In his next movie, Elysium, the themes have a clear resonance with the current debate on President Obama’s healthcare reforms—for those who are willing to see them! In an overcrowded, impoverished, and polluted future Earth, the super-rich have removed themselves to a huge space station—the eponymous Elysium—with cutting edge health technology denied to all remaining on Earth.
Rather like current migrants attempting to reach European shores, the desperate pay criminals to try to reach Elysium. While many die on the way, those that arrive are barred from healthcare and returned, mirroring the current debate in the United Kingdom to charge illegal immigrants for NHS healthcare.
In a divided and politically partisan United States of America, opposition to the extension of universal healthcare has often been driven by party loyalty, doctrine, and raucous polemic (and the role of the medical profession has not been inspiring).

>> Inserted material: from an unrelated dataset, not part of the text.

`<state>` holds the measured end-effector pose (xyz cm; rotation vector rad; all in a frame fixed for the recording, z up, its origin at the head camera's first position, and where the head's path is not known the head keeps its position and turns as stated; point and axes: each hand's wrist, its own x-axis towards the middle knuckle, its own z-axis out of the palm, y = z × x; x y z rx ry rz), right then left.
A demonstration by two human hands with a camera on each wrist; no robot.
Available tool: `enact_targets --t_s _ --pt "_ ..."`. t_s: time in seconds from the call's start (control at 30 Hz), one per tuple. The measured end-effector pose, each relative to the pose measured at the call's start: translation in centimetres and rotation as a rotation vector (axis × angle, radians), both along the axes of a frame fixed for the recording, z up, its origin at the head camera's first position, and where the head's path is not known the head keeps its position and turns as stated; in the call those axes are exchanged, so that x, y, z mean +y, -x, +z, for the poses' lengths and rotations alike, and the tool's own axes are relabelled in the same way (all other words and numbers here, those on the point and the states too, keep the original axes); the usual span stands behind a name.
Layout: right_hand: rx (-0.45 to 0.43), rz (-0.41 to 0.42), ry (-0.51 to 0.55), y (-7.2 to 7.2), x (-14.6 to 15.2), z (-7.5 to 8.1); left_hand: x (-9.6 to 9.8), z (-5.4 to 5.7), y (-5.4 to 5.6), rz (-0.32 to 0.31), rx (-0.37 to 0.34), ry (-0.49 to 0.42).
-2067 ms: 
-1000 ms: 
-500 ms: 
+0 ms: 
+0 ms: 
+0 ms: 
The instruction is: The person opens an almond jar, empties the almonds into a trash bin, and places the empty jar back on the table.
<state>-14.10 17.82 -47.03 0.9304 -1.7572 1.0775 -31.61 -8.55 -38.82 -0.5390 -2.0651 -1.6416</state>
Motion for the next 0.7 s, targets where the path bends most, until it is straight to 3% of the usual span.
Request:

Perhaps moviegoers from across the divide, on a night out to see a spectacularly executed action and science fiction movie, might see afresh the cruelty of a healthcare system where almost 50 million people did not have health insurance, but in a context that is free of the usual political prompts and spurs.
But at a deeper level, the director has also planted a more subversive message on class and health. One of the most important discoveries of the last decade has been the recognition that the health of a population depends more on the social gradient—the gap between the rich and poor in a country—than on the average wealth of its citizens.
This is a subtle concept, and one that runs counter to the tenor of much political discourse in the United States, despite explaining the relatively poor life expectancy in the face of a high spend on hi-tech care.
In Elysium, the instant cure scanners for the rich are clearly not ever feasible at any stretch of the imagination. At the end of the movie and thanks to the heroics of the taciturn hero Matt Damon, we see that these scanners will now be accessible to all, but on reflection we also realize that this access in itself will not fix the huge gulf in health and well-being between the impoverished masses and the extravagantly rich super-elite.
So a film recommended to all, and providing entertainment as well as unobtrusively giving food for thought at many levels.
However, the trailers accompanying the movie put me on notice that my next commentary on ageing on celluloid—Bad Grandpa from the makers of Jackass and due for release in October—might prove far more challenging, if not equally entertaining!
Desmond O’Neill is a consultant physician in geriatric and stroke medicine and immediate past president of the European Union Geriatric Medicine Society.